徐刚说:“我跟你说,我一打眼就知道这人不简单。你没看见他手上的茧子,后背的刀疤枪疤,一看就是经历过大风大浪的。走,拉我回去睡觉。”
当天跟平河通完电话,隔了一天,王平河还没回来,徐刚又出去喝酒,睡了一整天。到第三天早上十点,还没睡醒,老六的电话打了进来:“刚哥,你来趟工地。”
“怎么了?”
“这里聚集了一百七八十号人,快两百人,全是纹龙画虎的当地混混,说话也听不懂,手里还拿着家伙,甚至有几个人带了雷管。”
徐刚一听,“带了雷管?干啥呀?”
老六说:“问他们想干什么,也说不明白,就说咱们施工挡了他们的道,项目占了他们的路。我跟他们说不通,你过来看看吧。”
“行,我过去。”
徐刚立刻赶往工地,刚到门口,黑子等人也到了。
此时平河、亮子、军子和二红不在,黑子说话最管用。黑哥一摆手:“刚哥。”
徐刚说:“黑子,你们都别轻举妄动,我过去看看。”
“刚哥,平哥在不在都一样,这帮人就是找事,就是欠揍。”
“先稳住,咱也不是没人,别冲动,我去看看。”
徐刚走到前面,老六一摆手:“这是咱们集团徐总。”
徐刚开口:“你们谁是领头的,出来聊聊。”
打对面人群里走出来一个,身高得在一米八三左右,穿着一件三角北心,身材魁梧,看着就挺有派头,说道:“我是领头的。”对方会点普通话,“我找你们总经理、董事长啥的,我不知道你说话算不算数。”
“你说吧,你带人来什么意思?是想闹事吗?”
他往前凑了几步,到徐刚面前站定,“我叫大辉。隔壁那条街所有的旅店、饭店,全是我的。你们在这施工,弄的满街灰尘,我门口的玻璃、停着的车,还有饭馆里,风一吹全是灰,我这买卖还干不干了?今天来我就跟你要个说法。怎么解决?”
“怎么解决?你想怎么解决?”
“你得给我赔钱!我这一条街十来家饭馆,现在没人来吃饭,生意全黄了。我不跟你多要,你这么大的工程,你给我多少钱?”
徐刚反问:“你要多少钱?”
大辉眼皮一抬:“两百万。”
“老弟啊,来之前也没打听打听,这是谁的工程?能在当地干这么大的活儿,上上下下,甚至整个云南,我不敢说全认识,也差不多都能说上话。你挺敢开价啊,两百万?两百万都够买你命了,你信不?”徐刚语气带着不屑,“少跟我在这摆社会那一套,赶紧滚犊子!我姓徐,叫徐刚,再在这得瑟,我全给你废了!”

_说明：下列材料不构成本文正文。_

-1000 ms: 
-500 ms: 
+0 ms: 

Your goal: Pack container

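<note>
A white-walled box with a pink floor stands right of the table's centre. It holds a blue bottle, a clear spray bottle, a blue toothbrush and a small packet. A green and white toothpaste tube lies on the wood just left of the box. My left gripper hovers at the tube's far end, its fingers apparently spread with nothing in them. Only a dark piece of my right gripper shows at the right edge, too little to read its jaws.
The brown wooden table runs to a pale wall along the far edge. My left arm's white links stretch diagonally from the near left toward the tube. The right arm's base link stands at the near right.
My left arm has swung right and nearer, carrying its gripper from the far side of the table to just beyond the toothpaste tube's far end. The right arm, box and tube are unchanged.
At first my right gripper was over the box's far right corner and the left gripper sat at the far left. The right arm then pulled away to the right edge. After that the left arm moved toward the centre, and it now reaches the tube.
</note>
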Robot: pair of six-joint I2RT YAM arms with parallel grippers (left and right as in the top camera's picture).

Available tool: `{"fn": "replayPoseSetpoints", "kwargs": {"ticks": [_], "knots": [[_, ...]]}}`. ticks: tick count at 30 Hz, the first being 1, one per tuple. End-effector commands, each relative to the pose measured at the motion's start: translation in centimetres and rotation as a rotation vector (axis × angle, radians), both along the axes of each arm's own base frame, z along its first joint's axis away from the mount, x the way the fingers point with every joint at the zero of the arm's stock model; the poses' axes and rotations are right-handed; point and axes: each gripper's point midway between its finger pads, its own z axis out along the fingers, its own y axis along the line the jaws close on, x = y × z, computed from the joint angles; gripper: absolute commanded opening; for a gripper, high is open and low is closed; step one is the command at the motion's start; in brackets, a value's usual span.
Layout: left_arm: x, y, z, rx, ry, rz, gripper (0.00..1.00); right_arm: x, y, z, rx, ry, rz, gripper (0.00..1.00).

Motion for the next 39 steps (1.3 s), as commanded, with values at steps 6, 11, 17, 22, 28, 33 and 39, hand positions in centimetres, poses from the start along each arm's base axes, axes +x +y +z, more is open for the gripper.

大辉脸色一沉:“我叫你一声徐老板,你别后悔就行。我们是没啥本事,比不了你黑白两道通吃,但真要逼急了,咱就得下死手。你告诉你院里的工程师、经理,还有所有员工,下班之后别落单,最好集体行动。你们不少工地上的人去我们饭馆吃饭,逮着一个,我就给他剁了,你看看我们敢不敢!”他顿了顿,语气更狠,“徐老板你牛逼,咱惹不起,但也不怕你。我现在就给你撂句话,我家里哥们儿13个,我排老大,还有12个弟弟。你弄没我一个,你看我12个弟弟能不能饶了你?我们没见过啥世面,也没见过啥大钱,但敢弄死个人!雷管子、炸药我们都有,天天往你院里扔,你公司、你车上、你睡觉的地方,挨个扔,说不定哪个就给你炸了!”
老六赶紧凑过来:“刚哥,当地这帮人不好惹啊,尤其是挨着金三角地带,这边人脾气暴得很。不行的话……”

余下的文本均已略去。